Hugo receives a call from his boss regarding the senior partner position he had been hoping for. His boss gives him the promotion, on the condition that he relocates to London to open their new office. Hugo takes the opportunity into consideration, distressed by the idea of leaving his home country, family, and Patrick. While at family Christmas trivia game night, Madelyn accidentally tells everyone about Hugo's new job, forcing Hugo to seriously reconsider his decision. Aiden and Maddy become a couple while Hugo finds the paperwork needed to save the train station. At the train station's party, Hugo decides to decline the job and begin a long distance relationship with Patrick.

The movie ends with Kate filming Hugo and Patrick as they kiss outside the train station.

== Cast ==
- Ben Lewis as Hugo Spencer
- Blake Lee as Patrick Ryan
- Ellen Wong as Madelyn McKay
- Fran Drescher as Kate Spencer
- Chad Connell as Aiden Spencer
- Pedro Miguel Arce as Cousin Jimmy Spencer
- Peter Nelson as Frank Ryan
- Glen Grant as George Vogel
- Lucinda Miu as Gladys Klaus

==Production==
The film was shot in Ottawa and Almonte, Ontario, in 2020.

==Release==
The film premiered December 12, 2020 on Lifetime in the United States, and December 18, 2020 on CTV Drama Channel in Canada.

== Critical reception ==
The Christmas Setup received positive reviews from critics upon its release.
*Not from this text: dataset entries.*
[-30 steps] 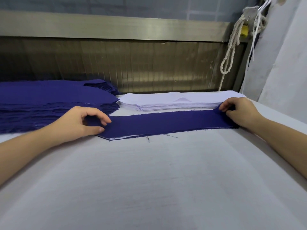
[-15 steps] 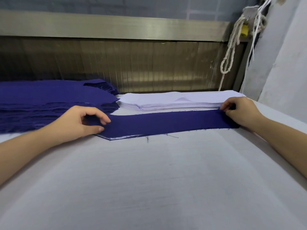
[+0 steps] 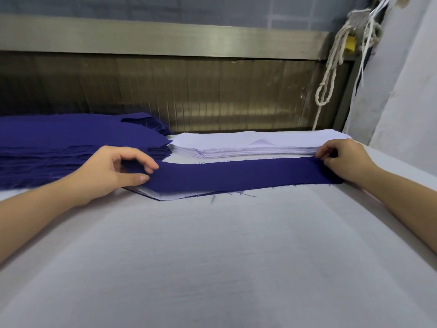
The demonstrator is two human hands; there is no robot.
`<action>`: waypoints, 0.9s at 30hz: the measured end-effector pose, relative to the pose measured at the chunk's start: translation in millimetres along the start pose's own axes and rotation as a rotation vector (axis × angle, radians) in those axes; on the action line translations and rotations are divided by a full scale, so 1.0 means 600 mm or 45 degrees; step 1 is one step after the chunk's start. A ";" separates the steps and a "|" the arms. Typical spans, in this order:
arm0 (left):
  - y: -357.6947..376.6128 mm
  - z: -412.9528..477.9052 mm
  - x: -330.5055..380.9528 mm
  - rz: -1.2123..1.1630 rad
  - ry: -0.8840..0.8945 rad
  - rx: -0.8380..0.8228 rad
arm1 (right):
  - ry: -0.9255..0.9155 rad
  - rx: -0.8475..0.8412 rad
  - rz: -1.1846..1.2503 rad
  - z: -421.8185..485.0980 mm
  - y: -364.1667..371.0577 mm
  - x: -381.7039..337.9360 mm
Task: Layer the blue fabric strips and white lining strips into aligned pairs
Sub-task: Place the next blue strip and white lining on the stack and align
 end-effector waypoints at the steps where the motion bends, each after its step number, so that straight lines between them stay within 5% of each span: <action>1: 0.000 0.000 0.001 -0.020 -0.005 -0.005 | -0.003 0.001 0.001 0.000 0.000 0.000; 27: -0.001 0.000 -0.004 0.424 0.071 -0.017 | 0.020 -0.019 -0.002 0.000 0.002 0.001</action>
Point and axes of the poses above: each hand's wrist, its own z-axis towards the middle knuckle, its own y-axis out of the palm, x = y × z, the point moved 2 cm from there along z, towards the middle knuckle, and after that the axes turned 13 degrees about -z, right-handed, at the moved point
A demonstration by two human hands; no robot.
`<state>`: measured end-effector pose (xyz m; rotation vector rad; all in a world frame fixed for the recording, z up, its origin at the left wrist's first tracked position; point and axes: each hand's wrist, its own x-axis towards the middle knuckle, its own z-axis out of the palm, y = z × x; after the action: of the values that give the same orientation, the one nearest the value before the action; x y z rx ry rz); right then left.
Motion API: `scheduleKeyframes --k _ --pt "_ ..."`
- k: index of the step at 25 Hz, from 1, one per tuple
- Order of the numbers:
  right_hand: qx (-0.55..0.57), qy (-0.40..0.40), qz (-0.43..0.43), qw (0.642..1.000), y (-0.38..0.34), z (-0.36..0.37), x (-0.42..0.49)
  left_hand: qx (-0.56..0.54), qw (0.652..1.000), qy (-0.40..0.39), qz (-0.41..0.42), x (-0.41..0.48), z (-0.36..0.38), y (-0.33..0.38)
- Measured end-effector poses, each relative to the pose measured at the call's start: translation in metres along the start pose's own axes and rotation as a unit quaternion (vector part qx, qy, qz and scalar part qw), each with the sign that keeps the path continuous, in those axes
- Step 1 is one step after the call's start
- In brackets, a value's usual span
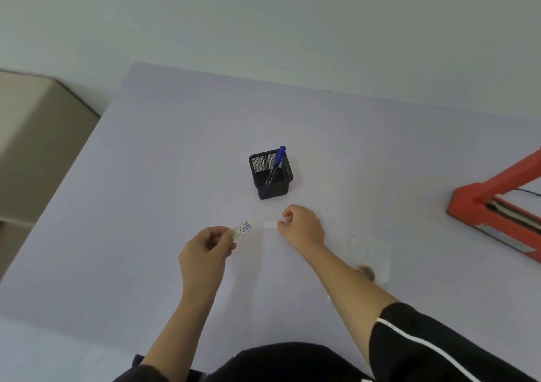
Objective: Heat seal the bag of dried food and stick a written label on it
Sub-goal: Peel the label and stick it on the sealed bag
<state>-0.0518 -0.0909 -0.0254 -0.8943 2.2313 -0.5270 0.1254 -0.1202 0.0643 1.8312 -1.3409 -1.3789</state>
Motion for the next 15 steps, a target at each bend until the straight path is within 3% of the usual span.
scheduleKeyframes --k 5,10,15 --pt "0.095 0.086 -0.031 0.991 0.028 -0.035 -0.027 0.002 0.999 -0.051 0.011 -0.006 0.024 0.002" --pt "0.167 0.224 0.069 0.958 0.118 -0.076 -0.077 0.053 0.979 -0.194 0.006 -0.026 0.075 -0.005" --pt "0.171 0.168 0.130 0.962 0.169 -0.087 -0.091 0.142 0.938 -0.313 0.048 -0.042 0.143 -0.008"
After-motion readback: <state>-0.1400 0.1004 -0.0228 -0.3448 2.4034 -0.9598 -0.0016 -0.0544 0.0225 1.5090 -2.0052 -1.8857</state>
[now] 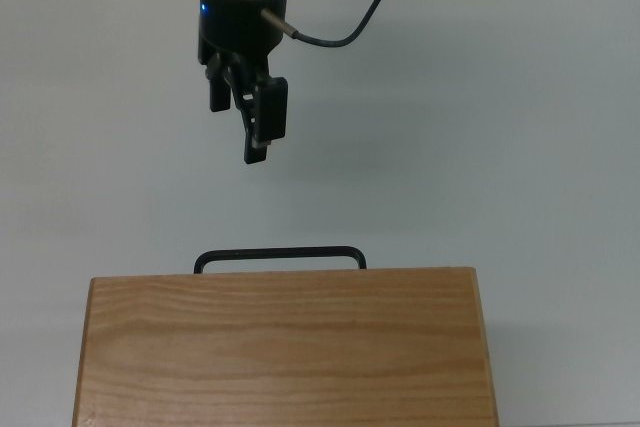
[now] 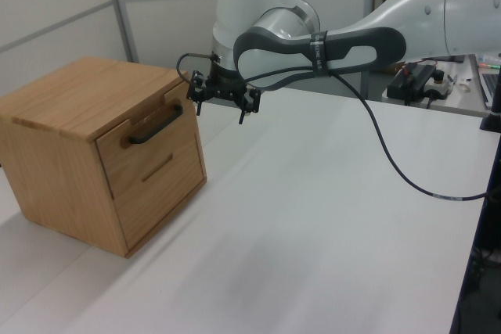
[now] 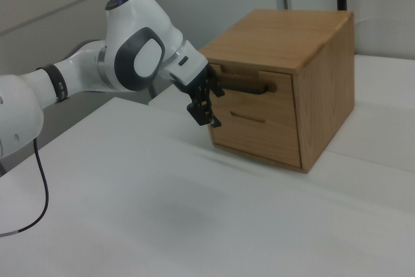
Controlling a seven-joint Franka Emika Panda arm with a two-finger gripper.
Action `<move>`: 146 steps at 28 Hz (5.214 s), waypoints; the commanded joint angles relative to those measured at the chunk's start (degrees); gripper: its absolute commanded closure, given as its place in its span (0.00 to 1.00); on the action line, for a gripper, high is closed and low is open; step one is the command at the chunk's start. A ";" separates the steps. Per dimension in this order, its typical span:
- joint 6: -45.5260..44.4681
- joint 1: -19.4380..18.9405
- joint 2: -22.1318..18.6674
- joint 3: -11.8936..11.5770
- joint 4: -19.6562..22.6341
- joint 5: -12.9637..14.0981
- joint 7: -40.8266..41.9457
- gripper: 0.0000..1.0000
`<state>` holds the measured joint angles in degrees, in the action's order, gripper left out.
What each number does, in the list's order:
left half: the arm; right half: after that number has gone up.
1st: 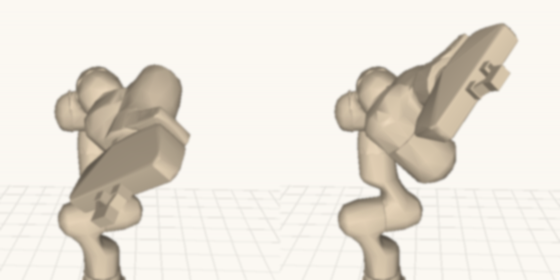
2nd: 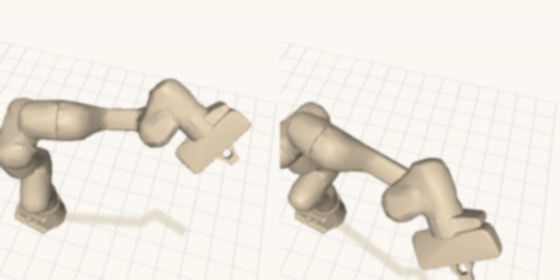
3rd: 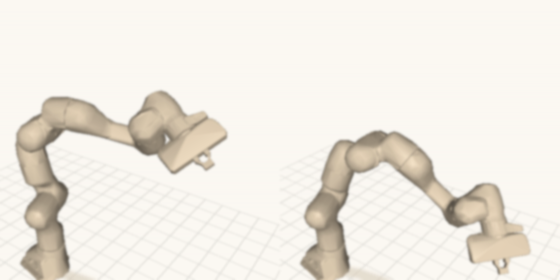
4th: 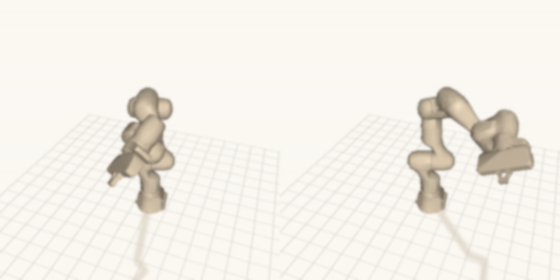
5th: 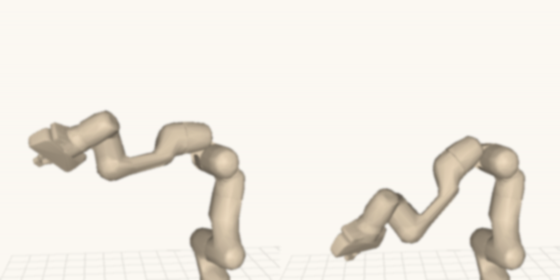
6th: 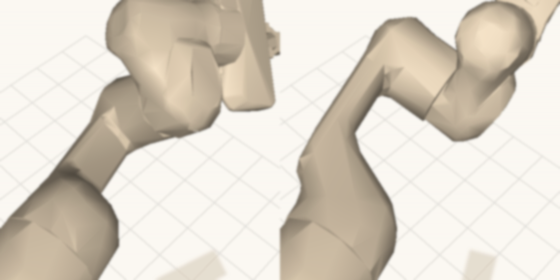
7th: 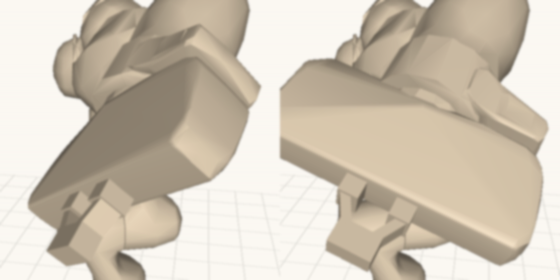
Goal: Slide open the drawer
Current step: 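Move the gripper to the black handle of the upper drawer, then close the gripper on the black drawer handle, then pull the handle outward, sliding the upper drawer out of the cabinet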
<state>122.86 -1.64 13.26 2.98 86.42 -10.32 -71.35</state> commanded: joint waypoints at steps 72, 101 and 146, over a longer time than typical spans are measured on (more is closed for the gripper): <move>12.41 0.32 2.48 4.05 1.38 -3.04 -17.95 1.00; 9.07 -0.12 -15.63 4.14 23.35 -2.60 -16.54 1.00; 1.60 -2.49 -23.36 1.86 27.23 3.82 -8.98 0.00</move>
<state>126.77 -3.73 -8.87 6.46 114.86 -8.14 -84.20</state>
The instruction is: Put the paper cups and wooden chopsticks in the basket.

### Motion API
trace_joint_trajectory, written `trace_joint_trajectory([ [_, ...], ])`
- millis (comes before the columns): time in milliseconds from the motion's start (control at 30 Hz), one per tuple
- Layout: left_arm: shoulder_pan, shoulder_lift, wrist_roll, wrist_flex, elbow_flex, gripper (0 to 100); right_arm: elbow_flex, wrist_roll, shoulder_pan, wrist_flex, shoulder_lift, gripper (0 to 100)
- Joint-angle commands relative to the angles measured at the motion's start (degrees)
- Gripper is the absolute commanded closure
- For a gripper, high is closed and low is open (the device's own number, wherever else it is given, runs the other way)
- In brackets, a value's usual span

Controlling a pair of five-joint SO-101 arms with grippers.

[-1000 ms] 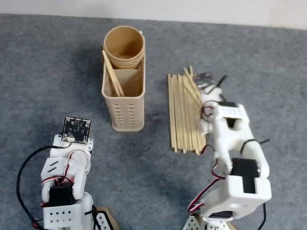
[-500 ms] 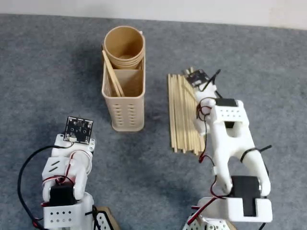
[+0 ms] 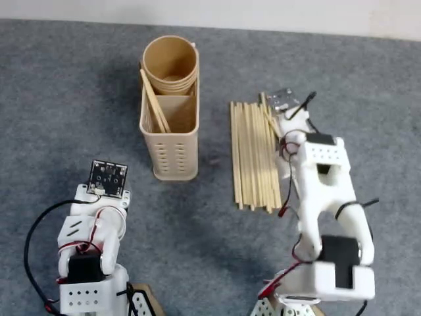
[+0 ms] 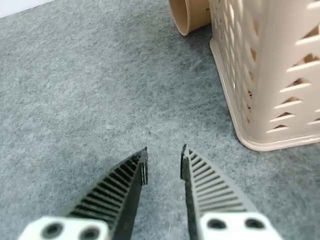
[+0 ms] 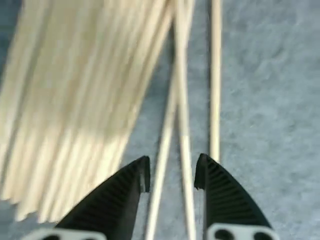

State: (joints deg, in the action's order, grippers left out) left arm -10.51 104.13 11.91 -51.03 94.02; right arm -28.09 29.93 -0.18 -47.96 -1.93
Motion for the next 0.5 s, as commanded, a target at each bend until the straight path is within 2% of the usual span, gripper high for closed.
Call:
trace_joint_trajectory([
  [0, 0.57, 0.4, -0.18, 0.88, -0.22, 87, 7.52, 1.14, 2.59, -1.1, 5.14, 83.3],
  [467, 0.57, 0.4, -0.18, 0.88, -0.22, 87, 19.56, 3.25, 3.21, -1.36, 21.58, 83.3],
])
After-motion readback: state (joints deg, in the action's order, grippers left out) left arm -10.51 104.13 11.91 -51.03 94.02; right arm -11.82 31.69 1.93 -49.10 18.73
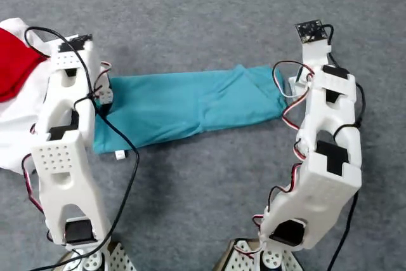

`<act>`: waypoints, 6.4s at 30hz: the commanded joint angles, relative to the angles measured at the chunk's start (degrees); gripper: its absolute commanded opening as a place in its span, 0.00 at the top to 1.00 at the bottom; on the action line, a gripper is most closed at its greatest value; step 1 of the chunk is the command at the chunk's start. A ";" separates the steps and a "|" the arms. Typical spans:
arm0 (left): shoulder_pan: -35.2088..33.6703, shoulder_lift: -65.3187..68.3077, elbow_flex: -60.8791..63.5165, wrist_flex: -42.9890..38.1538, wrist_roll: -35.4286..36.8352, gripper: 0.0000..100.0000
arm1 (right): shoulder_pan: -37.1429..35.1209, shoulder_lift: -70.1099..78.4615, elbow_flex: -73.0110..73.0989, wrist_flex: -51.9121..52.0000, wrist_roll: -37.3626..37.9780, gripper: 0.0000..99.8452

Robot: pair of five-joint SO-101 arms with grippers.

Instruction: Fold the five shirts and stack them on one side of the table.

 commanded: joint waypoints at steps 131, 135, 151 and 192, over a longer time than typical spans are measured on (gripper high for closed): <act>18.37 -18.68 -8.44 9.05 7.74 0.98 | -17.45 -15.69 -8.31 38.33 5.71 0.99; 16.18 -23.96 8.62 -2.11 7.74 0.98 | -17.36 -15.69 -4.70 32.35 5.71 0.99; 15.91 -30.02 47.56 -41.23 7.91 0.98 | -11.30 -16.22 18.42 7.91 5.63 0.99; 16.00 -29.93 47.30 -41.67 8.00 0.98 | -12.18 26.86 -53.93 31.82 -1.76 0.99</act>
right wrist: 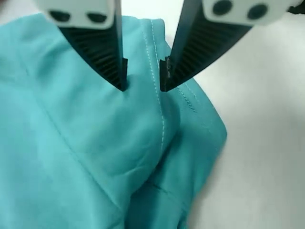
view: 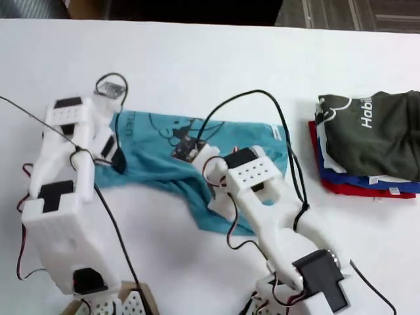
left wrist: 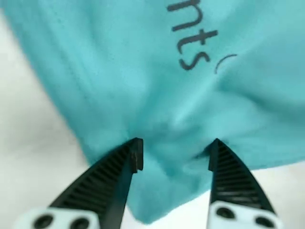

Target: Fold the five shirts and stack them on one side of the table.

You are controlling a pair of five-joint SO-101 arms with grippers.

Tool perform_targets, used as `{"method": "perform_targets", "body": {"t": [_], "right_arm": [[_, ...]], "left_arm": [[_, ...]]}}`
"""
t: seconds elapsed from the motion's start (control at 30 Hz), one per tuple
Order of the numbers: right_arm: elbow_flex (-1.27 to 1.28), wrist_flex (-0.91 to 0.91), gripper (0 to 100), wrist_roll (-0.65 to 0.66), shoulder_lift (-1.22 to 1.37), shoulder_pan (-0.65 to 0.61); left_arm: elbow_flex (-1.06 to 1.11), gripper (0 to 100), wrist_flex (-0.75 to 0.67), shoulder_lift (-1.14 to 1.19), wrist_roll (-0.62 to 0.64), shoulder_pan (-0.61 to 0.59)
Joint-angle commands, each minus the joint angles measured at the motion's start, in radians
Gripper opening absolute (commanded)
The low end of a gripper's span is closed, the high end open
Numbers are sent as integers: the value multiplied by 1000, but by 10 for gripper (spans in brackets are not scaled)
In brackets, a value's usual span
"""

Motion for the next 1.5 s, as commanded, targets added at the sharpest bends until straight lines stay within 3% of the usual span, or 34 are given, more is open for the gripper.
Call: {"method": "perform_targets", "body": {"t": [0.0, 0.17, 0.4, 0.77, 1.2, 1.33, 1.47], "right_arm": [[-9, -4, 127, 3, 2, -7], [-6, 25, 127, 6, 2, -24], [-5, 10, 127, 6, 12, -153], [-2, -42, 125, 8, 15, -148], [-11, -82, 120, 8, 176, -90], [-54, -64, 12, 6, 174, -88], [-94, -18, 21, 6, 113, -88]], "left_arm": [[-124, 244, 83, -41, 9, -23], [-214, 245, 92, -29, 5, -49], [-208, 245, 92, -2, 11, -38], [-196, 245, -3, 212, 55, -34], [-196, 245, -14, 215, 64, -28], [-196, 245, -14, 215, 64, -28], [-196, 245, -14, 215, 64, -28]]}}
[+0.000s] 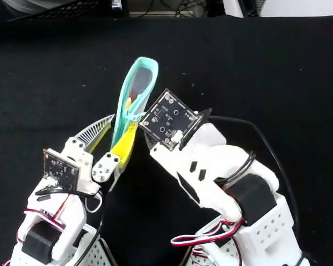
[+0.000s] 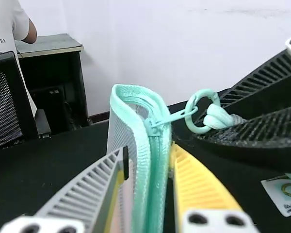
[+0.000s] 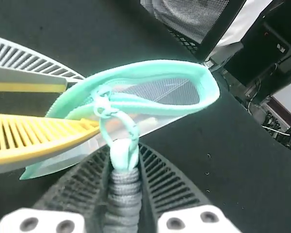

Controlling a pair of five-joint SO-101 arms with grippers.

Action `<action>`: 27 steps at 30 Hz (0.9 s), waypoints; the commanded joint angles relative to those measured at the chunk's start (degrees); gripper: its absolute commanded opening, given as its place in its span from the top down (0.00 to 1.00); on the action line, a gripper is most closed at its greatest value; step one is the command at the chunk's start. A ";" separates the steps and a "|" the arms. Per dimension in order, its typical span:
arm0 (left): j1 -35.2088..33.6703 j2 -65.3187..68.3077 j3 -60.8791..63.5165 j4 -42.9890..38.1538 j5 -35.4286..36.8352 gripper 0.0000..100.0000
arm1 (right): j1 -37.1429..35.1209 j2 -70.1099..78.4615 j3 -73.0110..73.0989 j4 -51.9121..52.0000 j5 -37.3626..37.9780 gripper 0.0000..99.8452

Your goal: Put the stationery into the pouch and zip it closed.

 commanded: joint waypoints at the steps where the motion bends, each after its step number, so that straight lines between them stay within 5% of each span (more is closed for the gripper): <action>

Patrick Serrano of O, The Oprah Magazine wrote "I've watched every made-for-TV movie in 2020. This is the most triumphant." Glamour magazine gave it a positive review with the headline "The Lifetime Gay Christmas Movie Totally Broke Me—So, Yup, It Worked", writing, "exhilarating, freeing, and—if you're a gay man—totally soul-crushing. Isn't that what rom-coms are supposed to do?" In a collective review of 2020's crop of LGBTQ-themed Christmas movies, Salon gave the film a mixed review, calling it cheesy and "derivative of probably 80 straight-to-television holiday movies", but called it "Salon's pick for just straight-up, saccharine Christmas fun. It hits all the marks that have become standard in the straight-to-television holiday movie genre" and praised the casting of real-life couple Lewis and Lee as the romantic leads and expressing relief that "at least none of the issues arise from the central couple". TVLine listed Fran Drescher as an honourable mention in their Performer of the Week, stating, "The most groundbreaking aspect of Lifetime’s first LGBTQ-themed holiday movie The Christmas Setup was not that it had a gay couple at its center. It was that it was actually really good" and "Drescher layered her alter ego’s unabashed glee with notes of genuine happiness. In a sea of indistinguishable, cookie-cutter holiday movie matriarchs, Drescher gifted us with a true Christmas miracle: an actual human being".

=== Accolades ===
The Christmas Setup was nominated for the 2021 GLAAD Media Award for Outstanding TV Movie.

The film received two Canadian Screen Award nominations at the 10th Canadian Screen Awards in 2022, for Best TV Movie and Best Lead Actor in a Television Film or Miniseries (Lewis).